* Work required
All that is needed is a count of the lines in this data that contain the word "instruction".

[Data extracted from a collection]

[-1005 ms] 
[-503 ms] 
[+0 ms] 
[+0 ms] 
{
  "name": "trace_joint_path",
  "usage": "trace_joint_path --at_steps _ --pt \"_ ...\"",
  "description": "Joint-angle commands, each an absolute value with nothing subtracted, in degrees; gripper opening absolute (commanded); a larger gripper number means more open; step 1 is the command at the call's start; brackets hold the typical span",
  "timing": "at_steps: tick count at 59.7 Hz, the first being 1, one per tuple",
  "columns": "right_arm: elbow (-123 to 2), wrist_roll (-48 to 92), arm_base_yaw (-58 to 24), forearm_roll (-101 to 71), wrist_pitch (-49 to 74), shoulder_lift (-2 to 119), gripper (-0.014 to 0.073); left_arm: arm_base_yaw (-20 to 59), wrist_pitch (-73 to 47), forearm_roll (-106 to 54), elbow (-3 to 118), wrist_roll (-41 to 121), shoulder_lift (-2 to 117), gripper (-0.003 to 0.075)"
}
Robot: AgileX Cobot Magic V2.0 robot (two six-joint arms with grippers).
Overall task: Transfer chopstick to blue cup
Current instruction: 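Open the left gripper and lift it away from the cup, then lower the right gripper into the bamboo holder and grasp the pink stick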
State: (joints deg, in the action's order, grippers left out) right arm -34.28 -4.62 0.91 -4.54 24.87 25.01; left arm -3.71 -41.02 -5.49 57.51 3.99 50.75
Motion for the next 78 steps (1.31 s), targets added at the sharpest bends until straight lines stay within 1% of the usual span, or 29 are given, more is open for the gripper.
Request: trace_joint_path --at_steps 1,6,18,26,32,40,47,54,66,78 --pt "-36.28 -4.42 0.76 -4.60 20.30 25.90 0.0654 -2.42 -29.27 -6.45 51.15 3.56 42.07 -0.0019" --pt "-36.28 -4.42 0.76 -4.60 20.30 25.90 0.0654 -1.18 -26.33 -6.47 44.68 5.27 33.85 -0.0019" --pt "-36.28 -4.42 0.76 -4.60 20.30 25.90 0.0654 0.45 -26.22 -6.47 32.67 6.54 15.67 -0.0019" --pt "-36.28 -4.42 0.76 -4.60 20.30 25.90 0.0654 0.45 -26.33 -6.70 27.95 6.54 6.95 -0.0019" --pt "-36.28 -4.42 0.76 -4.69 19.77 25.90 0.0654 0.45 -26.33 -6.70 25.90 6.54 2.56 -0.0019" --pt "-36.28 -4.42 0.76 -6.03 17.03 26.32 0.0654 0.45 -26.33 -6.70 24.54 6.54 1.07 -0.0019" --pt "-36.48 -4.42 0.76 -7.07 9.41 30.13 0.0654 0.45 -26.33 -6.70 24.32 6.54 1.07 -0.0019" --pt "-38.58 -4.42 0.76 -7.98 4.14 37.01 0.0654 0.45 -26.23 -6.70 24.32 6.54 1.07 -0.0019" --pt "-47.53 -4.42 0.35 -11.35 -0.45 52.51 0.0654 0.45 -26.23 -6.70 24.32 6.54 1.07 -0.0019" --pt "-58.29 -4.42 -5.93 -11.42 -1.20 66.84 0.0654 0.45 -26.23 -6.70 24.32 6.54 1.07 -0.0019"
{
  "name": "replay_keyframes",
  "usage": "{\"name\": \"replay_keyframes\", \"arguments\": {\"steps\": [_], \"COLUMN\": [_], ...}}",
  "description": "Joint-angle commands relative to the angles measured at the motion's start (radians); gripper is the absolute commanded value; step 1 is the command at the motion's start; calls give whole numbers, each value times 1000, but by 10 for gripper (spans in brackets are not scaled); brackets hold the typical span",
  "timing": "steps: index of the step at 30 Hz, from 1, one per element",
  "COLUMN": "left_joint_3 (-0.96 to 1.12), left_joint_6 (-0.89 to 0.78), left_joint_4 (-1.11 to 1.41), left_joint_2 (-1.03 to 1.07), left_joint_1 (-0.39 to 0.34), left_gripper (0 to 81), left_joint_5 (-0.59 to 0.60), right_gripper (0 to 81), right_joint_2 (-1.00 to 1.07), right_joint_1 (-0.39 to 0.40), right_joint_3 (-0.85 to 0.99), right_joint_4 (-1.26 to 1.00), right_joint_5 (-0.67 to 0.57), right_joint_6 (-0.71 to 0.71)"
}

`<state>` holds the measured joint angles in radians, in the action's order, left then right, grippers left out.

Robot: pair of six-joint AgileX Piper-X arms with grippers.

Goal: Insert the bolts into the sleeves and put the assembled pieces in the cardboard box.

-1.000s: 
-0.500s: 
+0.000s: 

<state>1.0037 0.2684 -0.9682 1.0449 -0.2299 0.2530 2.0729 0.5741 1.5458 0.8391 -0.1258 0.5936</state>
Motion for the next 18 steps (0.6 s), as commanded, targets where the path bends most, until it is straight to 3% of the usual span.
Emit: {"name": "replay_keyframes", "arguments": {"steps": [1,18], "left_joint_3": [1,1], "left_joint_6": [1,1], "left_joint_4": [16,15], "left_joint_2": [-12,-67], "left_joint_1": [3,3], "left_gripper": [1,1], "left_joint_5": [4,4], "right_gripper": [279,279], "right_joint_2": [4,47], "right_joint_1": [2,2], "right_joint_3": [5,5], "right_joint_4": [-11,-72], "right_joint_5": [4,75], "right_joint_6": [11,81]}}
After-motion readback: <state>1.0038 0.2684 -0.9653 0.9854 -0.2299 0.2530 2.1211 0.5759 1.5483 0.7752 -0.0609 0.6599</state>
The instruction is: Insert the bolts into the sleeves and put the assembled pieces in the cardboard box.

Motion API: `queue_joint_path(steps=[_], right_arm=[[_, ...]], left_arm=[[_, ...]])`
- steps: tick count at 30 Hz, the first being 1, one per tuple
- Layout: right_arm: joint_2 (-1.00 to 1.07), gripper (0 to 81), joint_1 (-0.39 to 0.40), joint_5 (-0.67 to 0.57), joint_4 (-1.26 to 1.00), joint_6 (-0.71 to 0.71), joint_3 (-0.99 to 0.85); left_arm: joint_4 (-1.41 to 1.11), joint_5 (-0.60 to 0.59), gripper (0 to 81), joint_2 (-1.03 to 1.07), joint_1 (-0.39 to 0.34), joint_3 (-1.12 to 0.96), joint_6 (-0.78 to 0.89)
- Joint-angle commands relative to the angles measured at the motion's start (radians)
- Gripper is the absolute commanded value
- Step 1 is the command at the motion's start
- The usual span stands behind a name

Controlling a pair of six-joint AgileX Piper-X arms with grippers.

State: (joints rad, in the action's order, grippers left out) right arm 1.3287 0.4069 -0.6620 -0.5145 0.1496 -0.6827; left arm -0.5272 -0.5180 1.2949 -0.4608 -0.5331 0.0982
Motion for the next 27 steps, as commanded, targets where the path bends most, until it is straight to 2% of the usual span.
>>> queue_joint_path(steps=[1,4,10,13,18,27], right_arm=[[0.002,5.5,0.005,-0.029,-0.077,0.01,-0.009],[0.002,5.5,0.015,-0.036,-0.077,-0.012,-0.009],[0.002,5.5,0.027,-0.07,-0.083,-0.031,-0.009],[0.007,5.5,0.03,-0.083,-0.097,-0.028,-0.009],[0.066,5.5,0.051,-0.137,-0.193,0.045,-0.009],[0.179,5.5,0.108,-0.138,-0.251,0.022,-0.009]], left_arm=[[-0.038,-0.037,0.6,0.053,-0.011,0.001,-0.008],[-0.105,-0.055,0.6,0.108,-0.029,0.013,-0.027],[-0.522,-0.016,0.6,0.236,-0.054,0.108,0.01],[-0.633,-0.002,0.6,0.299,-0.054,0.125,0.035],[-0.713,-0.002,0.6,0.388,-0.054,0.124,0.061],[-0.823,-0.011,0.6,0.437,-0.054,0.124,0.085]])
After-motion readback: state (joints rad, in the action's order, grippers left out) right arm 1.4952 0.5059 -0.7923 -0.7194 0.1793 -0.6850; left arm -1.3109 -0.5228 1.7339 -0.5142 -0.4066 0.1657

* Solution
2